RECORD EXTRACTS START

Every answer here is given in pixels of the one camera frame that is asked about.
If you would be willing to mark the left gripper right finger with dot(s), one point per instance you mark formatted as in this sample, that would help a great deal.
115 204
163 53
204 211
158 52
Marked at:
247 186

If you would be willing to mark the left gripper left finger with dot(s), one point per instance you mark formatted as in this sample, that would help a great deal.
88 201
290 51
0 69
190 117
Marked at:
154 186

RECORD EXTRACTS END
RECORD EXTRACTS START

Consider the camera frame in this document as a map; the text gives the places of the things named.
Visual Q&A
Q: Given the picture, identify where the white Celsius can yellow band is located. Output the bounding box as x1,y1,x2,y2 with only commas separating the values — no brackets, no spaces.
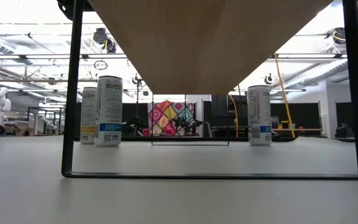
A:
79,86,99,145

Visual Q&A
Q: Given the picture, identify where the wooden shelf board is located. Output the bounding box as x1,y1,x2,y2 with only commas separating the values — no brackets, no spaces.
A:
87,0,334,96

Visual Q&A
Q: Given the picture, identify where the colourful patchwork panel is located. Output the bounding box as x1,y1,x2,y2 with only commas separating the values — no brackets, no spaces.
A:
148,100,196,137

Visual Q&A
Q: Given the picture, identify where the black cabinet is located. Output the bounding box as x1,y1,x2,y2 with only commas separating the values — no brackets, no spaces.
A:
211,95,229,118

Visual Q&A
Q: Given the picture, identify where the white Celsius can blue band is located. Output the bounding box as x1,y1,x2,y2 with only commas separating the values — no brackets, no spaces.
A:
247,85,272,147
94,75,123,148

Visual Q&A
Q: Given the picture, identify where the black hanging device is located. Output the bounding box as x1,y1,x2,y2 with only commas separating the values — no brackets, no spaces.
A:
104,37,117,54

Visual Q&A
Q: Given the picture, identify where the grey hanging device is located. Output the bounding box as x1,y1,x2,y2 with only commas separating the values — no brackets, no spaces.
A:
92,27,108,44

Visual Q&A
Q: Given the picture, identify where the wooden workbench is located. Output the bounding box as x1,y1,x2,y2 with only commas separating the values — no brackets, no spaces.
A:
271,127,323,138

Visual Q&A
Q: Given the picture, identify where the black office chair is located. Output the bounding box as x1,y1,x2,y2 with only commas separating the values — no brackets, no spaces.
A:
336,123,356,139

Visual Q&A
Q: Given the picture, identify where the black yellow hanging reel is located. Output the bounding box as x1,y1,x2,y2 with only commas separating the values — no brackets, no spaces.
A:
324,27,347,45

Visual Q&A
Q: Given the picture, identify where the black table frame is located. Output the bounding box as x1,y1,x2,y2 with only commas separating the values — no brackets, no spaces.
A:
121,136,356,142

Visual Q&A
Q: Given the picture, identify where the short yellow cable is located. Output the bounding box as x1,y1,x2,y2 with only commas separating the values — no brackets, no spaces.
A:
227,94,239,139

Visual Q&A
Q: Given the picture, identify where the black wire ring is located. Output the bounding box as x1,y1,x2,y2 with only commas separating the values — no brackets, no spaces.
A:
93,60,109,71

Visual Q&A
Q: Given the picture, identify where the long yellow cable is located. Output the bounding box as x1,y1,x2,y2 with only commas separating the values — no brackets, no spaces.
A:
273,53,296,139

RECORD EXTRACTS END

» **EXERCISE GOAL**
Look through the data and gather every line with the string "yellow" in it.

» **RESULT OF THE EXERCISE**
Q: Given the picture, identify where the white Celsius can yellow band is located. Output the bounding box as x1,y1,x2,y2 with only commas separating the values — no brackets, no spaces.
Q: Given the picture, identify where the black yellow hanging reel is located. Output the bounding box as x1,y1,x2,y2 with only commas separating the values — no brackets, no spaces.
Q: Given the picture, identify where the short yellow cable is located. Output the bounding box as x1,y1,x2,y2 with only commas separating the values — no brackets, no spaces.
Q: Given the picture, identify where the long yellow cable is located. Output the bounding box as x1,y1,x2,y2 with only commas separating the values — no brackets, no spaces.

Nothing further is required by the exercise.